What you have to do - Beneath this instruction is a block of data; output from it exactly the lines that run from the one containing "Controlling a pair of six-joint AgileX" through the one containing "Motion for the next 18", inclusive.

Records from a data source -
┄┄┄┄┄┄┄┄┄┄┄┄┄┄┄┄┄┄┄┄
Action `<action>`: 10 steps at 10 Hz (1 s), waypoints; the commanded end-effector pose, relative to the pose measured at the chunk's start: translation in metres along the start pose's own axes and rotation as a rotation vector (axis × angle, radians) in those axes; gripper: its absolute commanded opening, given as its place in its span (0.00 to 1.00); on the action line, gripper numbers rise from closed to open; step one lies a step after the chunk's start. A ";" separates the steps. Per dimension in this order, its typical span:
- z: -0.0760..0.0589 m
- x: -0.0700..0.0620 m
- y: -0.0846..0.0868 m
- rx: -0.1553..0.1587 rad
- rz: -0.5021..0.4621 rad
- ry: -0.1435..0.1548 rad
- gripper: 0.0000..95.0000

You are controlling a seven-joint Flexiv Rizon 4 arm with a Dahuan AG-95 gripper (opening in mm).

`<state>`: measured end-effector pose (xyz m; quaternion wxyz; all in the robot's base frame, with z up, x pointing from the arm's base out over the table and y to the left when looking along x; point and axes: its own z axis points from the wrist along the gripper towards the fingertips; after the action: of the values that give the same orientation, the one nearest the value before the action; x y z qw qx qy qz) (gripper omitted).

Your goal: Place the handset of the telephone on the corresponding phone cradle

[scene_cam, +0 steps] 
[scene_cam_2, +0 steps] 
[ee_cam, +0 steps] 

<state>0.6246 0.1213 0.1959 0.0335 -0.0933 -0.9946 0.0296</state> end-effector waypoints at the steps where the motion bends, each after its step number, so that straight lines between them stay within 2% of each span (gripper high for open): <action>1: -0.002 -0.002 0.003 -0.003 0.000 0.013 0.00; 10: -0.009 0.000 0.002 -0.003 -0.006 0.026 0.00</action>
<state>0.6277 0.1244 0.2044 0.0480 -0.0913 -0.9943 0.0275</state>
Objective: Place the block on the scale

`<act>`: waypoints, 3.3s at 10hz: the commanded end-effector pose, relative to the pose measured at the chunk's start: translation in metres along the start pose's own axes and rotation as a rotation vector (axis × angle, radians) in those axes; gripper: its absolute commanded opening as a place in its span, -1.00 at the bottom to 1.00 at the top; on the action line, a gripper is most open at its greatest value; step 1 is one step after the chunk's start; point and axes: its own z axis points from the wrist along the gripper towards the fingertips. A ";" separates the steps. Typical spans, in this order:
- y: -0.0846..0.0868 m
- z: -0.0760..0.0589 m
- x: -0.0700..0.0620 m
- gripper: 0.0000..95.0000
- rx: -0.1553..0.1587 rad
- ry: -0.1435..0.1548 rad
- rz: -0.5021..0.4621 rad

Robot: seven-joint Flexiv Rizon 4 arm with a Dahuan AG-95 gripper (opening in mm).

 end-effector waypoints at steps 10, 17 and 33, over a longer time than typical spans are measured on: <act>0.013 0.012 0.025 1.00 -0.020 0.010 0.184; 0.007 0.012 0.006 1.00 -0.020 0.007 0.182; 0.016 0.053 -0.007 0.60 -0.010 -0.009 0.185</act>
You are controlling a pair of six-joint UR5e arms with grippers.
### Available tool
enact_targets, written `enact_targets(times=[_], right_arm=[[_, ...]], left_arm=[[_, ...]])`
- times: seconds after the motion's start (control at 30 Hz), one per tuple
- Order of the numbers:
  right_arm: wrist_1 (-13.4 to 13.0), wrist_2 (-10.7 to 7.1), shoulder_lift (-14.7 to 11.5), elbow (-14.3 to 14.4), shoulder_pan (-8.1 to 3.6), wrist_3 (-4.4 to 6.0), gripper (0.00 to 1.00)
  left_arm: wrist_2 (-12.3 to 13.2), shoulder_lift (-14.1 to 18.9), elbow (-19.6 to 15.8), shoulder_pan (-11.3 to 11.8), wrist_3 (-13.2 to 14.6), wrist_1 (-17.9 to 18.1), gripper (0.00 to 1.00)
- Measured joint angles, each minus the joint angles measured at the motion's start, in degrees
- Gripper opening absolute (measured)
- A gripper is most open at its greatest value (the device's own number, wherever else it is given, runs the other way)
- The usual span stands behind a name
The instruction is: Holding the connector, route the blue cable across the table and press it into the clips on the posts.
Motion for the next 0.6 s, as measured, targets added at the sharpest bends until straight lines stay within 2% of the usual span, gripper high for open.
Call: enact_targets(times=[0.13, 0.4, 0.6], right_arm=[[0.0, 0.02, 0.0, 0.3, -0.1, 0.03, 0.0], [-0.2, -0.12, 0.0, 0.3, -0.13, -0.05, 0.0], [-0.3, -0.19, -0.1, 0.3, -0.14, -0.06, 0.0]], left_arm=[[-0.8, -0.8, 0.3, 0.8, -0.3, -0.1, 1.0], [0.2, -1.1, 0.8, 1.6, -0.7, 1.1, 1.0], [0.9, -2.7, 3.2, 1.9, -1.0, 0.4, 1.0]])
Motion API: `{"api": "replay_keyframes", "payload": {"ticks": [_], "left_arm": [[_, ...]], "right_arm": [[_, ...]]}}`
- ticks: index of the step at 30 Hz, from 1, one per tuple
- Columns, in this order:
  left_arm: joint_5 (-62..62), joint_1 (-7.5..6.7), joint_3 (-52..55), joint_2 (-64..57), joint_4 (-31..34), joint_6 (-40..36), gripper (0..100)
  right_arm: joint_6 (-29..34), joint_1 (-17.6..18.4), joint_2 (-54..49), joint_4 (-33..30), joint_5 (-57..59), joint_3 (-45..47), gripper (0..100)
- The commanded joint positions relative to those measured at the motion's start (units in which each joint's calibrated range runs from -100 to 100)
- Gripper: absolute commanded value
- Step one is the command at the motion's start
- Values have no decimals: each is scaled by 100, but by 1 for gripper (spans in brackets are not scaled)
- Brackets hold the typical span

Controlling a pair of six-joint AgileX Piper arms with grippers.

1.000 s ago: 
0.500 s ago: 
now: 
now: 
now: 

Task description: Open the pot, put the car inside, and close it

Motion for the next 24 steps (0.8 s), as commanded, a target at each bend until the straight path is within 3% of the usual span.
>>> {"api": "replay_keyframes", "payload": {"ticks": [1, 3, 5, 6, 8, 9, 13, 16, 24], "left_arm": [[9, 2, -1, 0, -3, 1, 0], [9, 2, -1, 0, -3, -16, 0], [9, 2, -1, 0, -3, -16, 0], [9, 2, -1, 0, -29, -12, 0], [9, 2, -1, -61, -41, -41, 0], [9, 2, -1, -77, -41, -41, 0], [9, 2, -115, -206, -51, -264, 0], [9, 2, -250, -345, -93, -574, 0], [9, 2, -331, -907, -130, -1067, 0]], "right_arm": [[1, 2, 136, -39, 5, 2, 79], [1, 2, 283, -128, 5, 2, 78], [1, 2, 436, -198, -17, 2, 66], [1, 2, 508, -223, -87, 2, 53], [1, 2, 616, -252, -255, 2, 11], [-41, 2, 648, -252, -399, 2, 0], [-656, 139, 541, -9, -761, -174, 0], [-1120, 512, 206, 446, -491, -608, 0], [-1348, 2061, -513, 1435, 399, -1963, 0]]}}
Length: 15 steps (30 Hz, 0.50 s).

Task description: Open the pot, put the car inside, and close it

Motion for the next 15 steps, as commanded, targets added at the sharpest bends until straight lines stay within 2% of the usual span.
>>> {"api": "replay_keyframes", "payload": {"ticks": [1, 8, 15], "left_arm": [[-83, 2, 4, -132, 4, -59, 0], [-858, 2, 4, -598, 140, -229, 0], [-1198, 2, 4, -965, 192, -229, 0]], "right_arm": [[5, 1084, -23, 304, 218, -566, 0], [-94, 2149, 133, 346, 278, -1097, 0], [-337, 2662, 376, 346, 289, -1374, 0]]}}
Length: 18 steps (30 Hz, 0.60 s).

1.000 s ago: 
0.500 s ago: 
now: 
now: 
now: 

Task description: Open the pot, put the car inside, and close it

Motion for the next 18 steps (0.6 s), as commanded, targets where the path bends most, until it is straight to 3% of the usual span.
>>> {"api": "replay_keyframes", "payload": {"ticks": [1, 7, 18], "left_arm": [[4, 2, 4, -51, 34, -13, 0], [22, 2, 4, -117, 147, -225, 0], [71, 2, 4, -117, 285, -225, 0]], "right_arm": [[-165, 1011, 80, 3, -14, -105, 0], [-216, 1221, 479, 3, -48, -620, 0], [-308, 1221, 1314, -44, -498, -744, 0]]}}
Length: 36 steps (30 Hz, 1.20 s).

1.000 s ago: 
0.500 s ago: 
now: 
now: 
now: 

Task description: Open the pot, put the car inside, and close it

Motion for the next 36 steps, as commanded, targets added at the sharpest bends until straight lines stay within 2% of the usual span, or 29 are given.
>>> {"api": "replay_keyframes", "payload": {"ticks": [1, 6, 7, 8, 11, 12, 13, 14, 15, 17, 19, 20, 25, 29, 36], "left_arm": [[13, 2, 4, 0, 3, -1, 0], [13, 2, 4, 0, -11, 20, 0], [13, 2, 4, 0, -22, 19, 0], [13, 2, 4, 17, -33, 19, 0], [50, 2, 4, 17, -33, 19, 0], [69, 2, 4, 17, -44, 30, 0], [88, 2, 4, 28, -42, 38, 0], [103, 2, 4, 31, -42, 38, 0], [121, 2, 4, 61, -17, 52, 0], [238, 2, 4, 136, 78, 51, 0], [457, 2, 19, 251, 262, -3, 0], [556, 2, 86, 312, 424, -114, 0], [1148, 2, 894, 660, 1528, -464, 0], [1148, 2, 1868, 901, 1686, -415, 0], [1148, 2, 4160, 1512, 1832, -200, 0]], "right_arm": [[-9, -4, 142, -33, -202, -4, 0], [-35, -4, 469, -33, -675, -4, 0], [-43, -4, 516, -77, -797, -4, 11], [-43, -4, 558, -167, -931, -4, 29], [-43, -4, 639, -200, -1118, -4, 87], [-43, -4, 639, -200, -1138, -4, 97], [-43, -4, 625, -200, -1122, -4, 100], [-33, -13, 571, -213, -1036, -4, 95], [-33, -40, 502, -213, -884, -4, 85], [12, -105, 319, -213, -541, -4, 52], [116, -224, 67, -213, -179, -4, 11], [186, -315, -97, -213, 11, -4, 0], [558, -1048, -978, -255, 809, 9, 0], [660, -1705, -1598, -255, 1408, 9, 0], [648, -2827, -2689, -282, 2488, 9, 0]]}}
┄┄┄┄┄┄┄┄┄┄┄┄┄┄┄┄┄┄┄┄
Task result -
Controlling a pair of six-joint AgileX Piper arms with grippers.

1.000 s ago: 
0.500 s ago: 
now: 
now: 
now: 

Task description: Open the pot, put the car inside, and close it

Motion for the next 24 steps (0.8 s), as commanded, a target at each bend until the straight path is within 3% of the usual span.
>>> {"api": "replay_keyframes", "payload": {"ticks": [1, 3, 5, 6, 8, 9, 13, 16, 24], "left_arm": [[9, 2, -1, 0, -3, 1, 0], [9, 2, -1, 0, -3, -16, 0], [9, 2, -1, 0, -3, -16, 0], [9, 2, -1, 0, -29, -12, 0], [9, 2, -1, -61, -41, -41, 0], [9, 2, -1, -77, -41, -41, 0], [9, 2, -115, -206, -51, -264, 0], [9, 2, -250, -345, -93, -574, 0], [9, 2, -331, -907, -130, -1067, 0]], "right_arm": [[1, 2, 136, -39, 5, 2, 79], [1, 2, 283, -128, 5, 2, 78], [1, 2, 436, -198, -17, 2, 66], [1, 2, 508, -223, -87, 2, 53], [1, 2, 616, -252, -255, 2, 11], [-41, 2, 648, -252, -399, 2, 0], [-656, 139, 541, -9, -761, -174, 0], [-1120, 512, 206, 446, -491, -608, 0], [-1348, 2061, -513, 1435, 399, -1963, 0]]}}
Length: 15 steps (30 Hz, 0.50 s).

Task description: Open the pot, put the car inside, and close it

Motion for the next 15 steps, as commanded, targets added at the sharpest bends until straight lines stay within 2% of the usual span.
>>> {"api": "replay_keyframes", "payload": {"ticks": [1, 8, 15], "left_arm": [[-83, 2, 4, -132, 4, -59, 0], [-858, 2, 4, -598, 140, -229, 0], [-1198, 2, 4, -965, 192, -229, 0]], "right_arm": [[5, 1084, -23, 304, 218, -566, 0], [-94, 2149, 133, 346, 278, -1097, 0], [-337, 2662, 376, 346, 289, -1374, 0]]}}
Length: 18 steps (30 Hz, 0.60 s).

1.000 s ago: 
0.500 s ago: 
now: 
now: 
now: 

Task description: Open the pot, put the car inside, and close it

Motion for the next 18 steps (0.6 s), as commanded, targets where the path bends most, until it is straight to 3% of the usual span.

This exercise has nothing further to it.